Looks cool for certain presentations, and for me helps ensure I keep it med/med rare. also like chewing some of the flavorful scraps from off the bone.
But fully agree it is less cost effective and not a must have by any stretch.
Also they’re usually too thick… for me, if a steak is thicker than 1.5" or so, you get the wrong ratio of rare/med rare insides to crusty outsides.
It’s not that I’m cooking my steaks incorrectly, it’s that I don’t like having 2" of rare/med-rare/whatever interior meat. The ratio of interior meat to crust is wrong for my taste.
Very apropos as I’m cooking up my first with friends next week. Become a tradition to have one carnivore’s delight dinner on our family getaway trips, feels like a fun time to give it a go.
For those that have cooked them before, any recommendations on cooking technique? Not confident we will have a grill at the AirBnB that we can do too much with, so I was leaning towards starting at low temp in the oven to about 125 then searing on the grill to finish.
Exactly how I would do if no grill available. However, 125 out of oven and then a sear would yield a steak too well done IMO. 115 would be better. for a rare-medium-rare finish.
This is how I did a Flannery Jorge cut last week. Salted about an hour before cooking, in the oven on a wire rack above the pan, cooked till 115 this to the super hot grill. If no grill, do the same, except take it out of the oven and then turn on the broiler to sear off.
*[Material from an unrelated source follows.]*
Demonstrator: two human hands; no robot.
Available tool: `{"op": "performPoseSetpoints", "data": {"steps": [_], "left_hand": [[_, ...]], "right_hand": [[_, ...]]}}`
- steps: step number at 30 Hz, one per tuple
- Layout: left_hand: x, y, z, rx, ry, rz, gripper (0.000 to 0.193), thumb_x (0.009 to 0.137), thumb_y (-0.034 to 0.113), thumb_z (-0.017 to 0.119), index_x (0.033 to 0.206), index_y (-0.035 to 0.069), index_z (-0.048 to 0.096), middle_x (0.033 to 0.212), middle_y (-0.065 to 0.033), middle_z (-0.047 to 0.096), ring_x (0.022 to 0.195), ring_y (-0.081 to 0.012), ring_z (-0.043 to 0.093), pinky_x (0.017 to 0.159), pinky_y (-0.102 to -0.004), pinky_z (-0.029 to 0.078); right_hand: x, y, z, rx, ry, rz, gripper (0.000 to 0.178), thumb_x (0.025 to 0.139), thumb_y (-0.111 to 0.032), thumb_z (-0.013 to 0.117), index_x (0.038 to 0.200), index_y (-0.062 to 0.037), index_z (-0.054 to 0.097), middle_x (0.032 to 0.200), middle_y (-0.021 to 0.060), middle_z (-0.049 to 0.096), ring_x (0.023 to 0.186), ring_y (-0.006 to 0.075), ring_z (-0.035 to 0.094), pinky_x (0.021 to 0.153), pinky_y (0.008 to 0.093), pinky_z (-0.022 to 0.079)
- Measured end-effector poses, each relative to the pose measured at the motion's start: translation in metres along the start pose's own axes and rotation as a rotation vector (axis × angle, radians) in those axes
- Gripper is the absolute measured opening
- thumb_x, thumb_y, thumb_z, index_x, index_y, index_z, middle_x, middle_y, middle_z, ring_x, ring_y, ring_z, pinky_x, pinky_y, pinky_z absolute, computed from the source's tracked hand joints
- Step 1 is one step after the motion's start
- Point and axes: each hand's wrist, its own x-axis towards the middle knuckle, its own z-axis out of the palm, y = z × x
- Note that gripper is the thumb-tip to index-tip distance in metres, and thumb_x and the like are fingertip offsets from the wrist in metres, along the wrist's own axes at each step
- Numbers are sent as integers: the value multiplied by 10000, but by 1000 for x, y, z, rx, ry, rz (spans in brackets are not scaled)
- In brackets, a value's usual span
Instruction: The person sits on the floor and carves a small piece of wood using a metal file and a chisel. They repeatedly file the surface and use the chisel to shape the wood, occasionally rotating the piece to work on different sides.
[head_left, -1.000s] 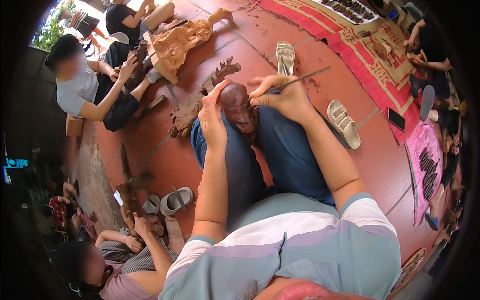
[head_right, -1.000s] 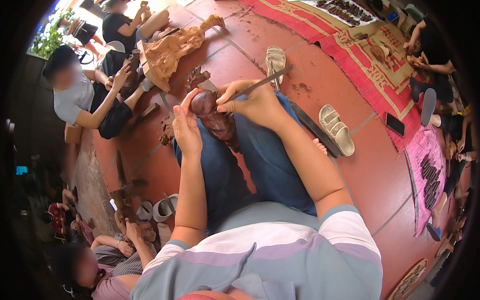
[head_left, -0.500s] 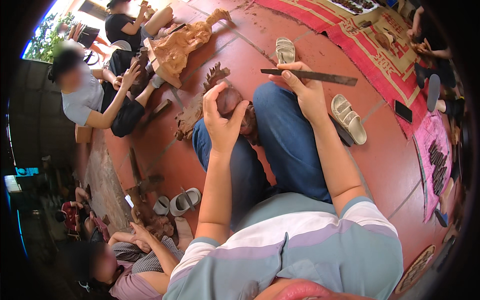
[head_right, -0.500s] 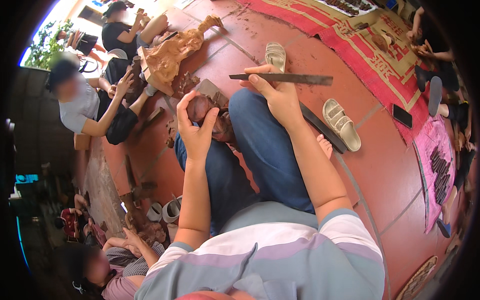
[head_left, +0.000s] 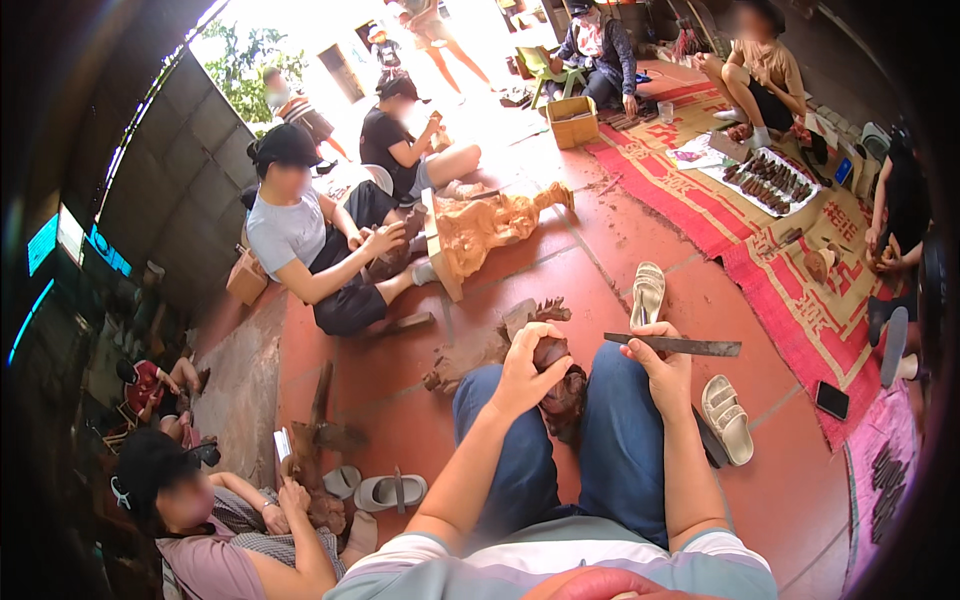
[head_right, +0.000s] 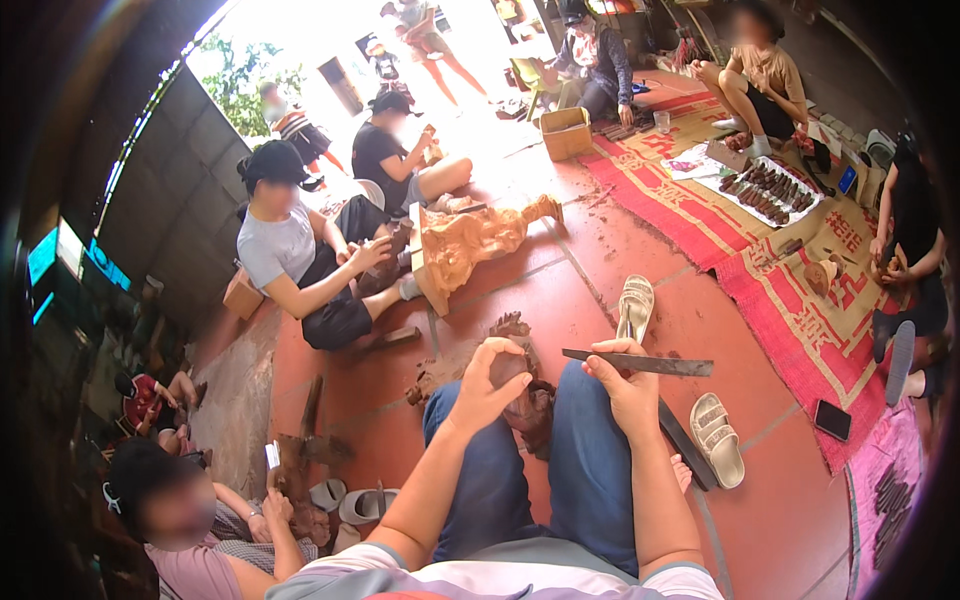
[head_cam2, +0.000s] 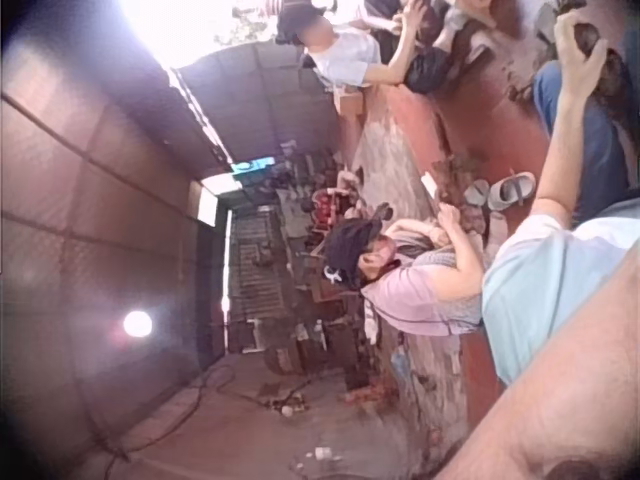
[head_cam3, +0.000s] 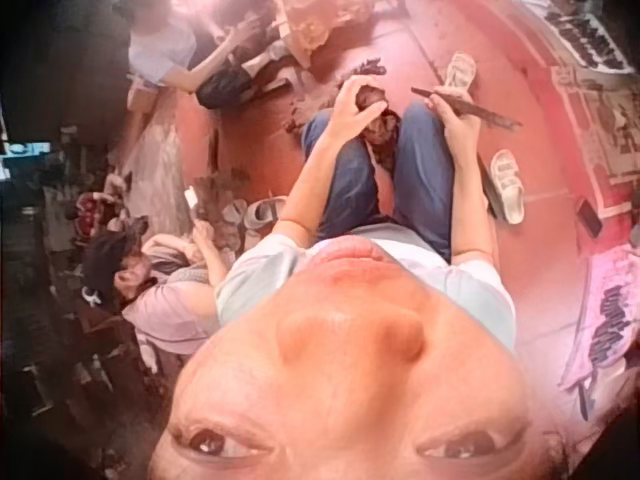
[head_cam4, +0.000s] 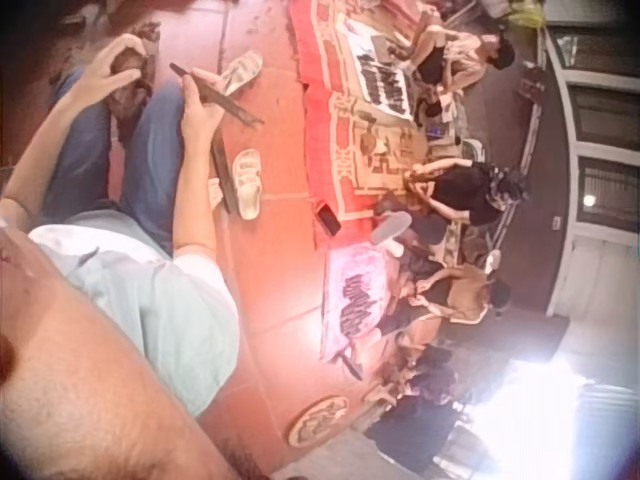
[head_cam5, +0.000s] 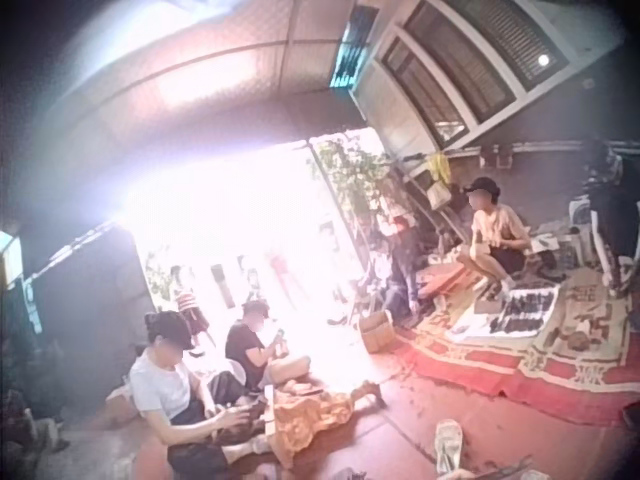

I don’t care if a bone sticks out–but a thick prime bone-in ribeye steak is great on a charcoal grill. Make sure you add a copious amount of sea salt 24 hours before cooking–as they are harder to season. Bring it to room temperature before putting it on a grill. Add enough pepper like you were trying to get a bark on brisket. Don’t flip it but cook it until 123-5. Spoon some butter over it and let it rest. It takes so long, you get more of a smokey/bbq flavor than just a normal steak.